Não parou por aí. Os efeitos psicotrópicos da Fanta Uva me fizeram ver os nerds bem vestidos, enquanto os mauricinhos pareciam estar prontos para sentar no sofá e assistir à Sessão da Tarde. Bermudas, chinelos, calças fuzô, malhas de ginástica. Do lado dos nerds, All Star e Adidas, paletós, malhas listradas, acessórios. Apenas uma menina parecia ter se inspirado na Nina Hagen dos anos 80, mas ainda assim parecia ter se preocupado mais com a roupa do que qualquer nerd que se prezasse nos anos 90: basicamente, você se vestia como um pedreiro gótico ou um contador daltônico. Isso para não falar que, enquanto nós tomávamos vodca Walesa ou cachaça Sete Campos antes de entrar no Fica, os rebeldes de hoje compram cerveja no posto de gasolina em frente ao colégio. Maricas!

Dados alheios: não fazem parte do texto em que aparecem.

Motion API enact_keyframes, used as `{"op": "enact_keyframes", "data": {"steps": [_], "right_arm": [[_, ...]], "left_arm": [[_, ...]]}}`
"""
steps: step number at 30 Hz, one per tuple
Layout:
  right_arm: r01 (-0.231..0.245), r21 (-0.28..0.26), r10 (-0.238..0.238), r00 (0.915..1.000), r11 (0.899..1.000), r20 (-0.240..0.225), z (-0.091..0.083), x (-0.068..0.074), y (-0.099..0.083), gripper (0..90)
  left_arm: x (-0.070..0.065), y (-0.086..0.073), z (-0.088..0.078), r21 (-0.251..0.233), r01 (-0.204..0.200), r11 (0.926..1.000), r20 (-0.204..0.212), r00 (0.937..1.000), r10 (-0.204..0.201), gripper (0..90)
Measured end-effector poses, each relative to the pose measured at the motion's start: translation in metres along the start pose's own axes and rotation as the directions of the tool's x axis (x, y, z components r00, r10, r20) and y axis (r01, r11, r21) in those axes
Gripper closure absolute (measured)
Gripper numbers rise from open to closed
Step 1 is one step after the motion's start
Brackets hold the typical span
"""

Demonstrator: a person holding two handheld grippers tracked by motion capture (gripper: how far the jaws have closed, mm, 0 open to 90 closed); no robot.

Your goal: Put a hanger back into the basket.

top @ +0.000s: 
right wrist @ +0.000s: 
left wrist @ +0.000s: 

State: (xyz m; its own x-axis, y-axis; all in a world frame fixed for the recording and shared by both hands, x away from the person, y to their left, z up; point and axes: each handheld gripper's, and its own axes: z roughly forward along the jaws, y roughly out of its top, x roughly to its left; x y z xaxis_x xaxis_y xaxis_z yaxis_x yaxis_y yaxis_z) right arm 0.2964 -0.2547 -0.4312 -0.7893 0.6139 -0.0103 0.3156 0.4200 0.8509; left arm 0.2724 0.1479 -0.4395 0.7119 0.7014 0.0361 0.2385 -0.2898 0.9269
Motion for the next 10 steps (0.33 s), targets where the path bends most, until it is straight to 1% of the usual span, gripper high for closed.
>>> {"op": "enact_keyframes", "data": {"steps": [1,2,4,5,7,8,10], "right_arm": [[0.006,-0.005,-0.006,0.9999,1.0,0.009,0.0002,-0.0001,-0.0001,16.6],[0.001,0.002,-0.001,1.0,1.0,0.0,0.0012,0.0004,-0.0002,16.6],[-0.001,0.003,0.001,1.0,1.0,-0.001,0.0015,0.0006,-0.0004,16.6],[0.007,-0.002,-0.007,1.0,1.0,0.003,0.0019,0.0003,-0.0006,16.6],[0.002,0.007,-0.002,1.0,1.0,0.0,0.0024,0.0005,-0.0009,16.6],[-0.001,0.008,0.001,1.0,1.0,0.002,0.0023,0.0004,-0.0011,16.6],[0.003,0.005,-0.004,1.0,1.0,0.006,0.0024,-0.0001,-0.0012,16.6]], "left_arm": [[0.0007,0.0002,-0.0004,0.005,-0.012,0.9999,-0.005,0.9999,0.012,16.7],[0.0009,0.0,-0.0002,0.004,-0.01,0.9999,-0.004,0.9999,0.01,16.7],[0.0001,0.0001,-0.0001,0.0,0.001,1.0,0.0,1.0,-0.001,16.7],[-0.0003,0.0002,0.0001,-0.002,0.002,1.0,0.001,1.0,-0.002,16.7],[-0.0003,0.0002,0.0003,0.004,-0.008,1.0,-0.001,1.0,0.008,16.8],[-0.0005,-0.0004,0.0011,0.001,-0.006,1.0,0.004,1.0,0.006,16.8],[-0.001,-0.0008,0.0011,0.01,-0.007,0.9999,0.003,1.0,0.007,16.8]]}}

Para meu alívio, a onda passou quando estava prestes a entrar numa bad trip. É que pareceu que tivesse visto um cabeludo gordinho de óculos — aliás, o fato de que a proporção de cabeludos e normais se inverteu nos últimos dez anos também chamou a atenção — agarrando uma loirinha gostosa. Isso já era demais! Apesar do geek pride, a situação era... Errada! Comecei a ficar paranóico, achando que tinha tomado Fanta Uva demais, mas aí notei que eram apenas irmãos. Ou será que...?

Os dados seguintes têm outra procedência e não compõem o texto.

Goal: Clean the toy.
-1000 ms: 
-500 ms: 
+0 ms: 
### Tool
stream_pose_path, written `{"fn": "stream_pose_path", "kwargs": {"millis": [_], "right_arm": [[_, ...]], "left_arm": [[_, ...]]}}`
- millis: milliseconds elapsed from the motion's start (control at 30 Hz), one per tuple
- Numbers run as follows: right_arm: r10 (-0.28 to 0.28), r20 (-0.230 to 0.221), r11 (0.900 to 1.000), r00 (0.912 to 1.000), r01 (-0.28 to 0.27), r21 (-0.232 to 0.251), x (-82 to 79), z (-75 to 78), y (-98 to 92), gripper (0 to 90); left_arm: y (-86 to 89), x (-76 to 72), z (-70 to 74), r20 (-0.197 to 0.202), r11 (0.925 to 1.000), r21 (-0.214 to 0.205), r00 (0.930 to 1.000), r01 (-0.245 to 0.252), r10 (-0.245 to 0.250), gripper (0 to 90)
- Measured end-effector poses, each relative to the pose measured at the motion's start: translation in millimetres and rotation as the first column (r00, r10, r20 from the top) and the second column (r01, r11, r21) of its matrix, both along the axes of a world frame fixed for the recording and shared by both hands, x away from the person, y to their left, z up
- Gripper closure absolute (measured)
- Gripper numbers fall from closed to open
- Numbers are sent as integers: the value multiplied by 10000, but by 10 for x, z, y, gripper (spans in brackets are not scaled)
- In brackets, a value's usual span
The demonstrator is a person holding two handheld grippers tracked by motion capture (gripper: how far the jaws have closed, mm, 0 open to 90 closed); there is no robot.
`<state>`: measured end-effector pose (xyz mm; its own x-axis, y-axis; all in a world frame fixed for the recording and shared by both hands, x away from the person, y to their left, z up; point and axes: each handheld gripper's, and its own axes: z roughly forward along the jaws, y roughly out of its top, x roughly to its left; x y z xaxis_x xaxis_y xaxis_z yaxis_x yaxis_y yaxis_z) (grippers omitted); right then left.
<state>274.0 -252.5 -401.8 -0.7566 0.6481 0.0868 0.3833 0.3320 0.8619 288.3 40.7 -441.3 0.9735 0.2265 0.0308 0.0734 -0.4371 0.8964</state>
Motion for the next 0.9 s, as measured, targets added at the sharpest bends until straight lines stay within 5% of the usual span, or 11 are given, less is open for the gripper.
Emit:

Os shows foram todos lamentáveis até que a banda Spitfire entrasse no palco tocando Aces high. Quase chorei de emoção ao lembrar da minha jaqueta de brim com patches do Sepultura, o símbolo do anarquismo e de meus coturnos. Nem deu para sentir vergonha do vocalista de uns 30 anos que pensava ser o Bruce Dickinson. Ainda assim, não me animei a pogar com a gurizada. Hoje em dia os hematomas levam muito mais tempo para se curar.

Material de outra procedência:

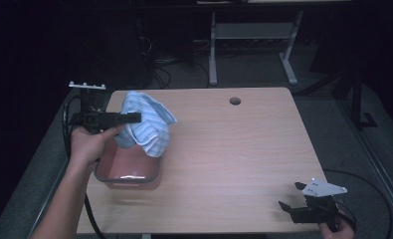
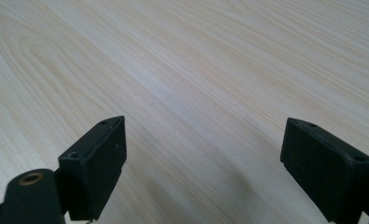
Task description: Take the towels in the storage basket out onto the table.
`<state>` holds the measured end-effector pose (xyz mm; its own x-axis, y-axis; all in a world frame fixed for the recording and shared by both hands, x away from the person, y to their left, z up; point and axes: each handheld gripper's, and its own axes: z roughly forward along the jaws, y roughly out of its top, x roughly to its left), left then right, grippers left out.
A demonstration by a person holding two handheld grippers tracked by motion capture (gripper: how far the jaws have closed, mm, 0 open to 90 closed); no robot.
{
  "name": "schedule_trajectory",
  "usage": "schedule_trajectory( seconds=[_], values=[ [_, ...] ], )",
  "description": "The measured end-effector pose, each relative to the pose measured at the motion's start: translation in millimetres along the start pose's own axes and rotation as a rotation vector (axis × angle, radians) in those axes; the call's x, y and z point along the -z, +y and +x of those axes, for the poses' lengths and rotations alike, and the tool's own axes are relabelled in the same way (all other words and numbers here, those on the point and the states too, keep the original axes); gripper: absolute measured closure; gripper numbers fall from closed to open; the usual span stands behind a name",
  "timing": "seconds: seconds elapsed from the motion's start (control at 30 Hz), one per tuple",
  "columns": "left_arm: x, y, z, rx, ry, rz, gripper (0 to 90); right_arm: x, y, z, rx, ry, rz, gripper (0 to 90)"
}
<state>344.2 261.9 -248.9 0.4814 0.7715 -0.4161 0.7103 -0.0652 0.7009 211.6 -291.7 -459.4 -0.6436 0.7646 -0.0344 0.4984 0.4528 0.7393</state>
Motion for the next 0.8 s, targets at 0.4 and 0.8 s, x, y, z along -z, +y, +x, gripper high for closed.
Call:
schedule_trajectory(
  seconds=[0.4, 0.8],
  values=[
    [-16.7, 13.9, -24.8, -0.05, -0.033, 0.026, 64.5, -0.1, 1.0, -0.6, 0.0, -0.003, 0.0, 13.8],
    [-43.8, 21.9, -44.6, -0.083, -0.04, 0.062, 64.5, -1.1, 1.4, -1.5, -0.003, -0.003, -0.003, 13.8]
  ],
)
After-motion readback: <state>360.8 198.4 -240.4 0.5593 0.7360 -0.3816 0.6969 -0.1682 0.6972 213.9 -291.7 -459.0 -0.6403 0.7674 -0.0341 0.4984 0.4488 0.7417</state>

A Spitfire tocou bem, mas na minha opinião o prêmio iria para a Gádot, uma banda de pré-adolescentes fãs de NOFX. Tocaram Deus é gaúcho em versão hardcore, mandaram todo mundo tomar no cu e chutaram as latas que povoavam a beira do palco na platéia. Os amigos da banda promoveram uma sessão de violência que não ficou devendo nada aos metaleiros dos anos 90. Quando terminaram suas quatro músicas e a próxima banda já estava no palco, emendaram com a versão do Tequila Baby para Love me do — e nem devem saber quem foram os Beatles. Gurizada responsa.

Depois disso, o Fica tinha acabado para mim. Nem fiquei para ver quem ganhou. Até porque, ao contrário dos anos 90, quando era apresentado por gente como Astrid e trazia bandas como Kid Abelha [é, pois é], Bandaliera e até Rosa Tattooada, se não falha a memória, o festival daquele domingo terminaria com Os Bacanas.

* Lembro especificamente de quando minha mãe foi chamada para conversar com a orientadora pedagógica, sob alegação de que meus textos eram imaginativos DEMAIS.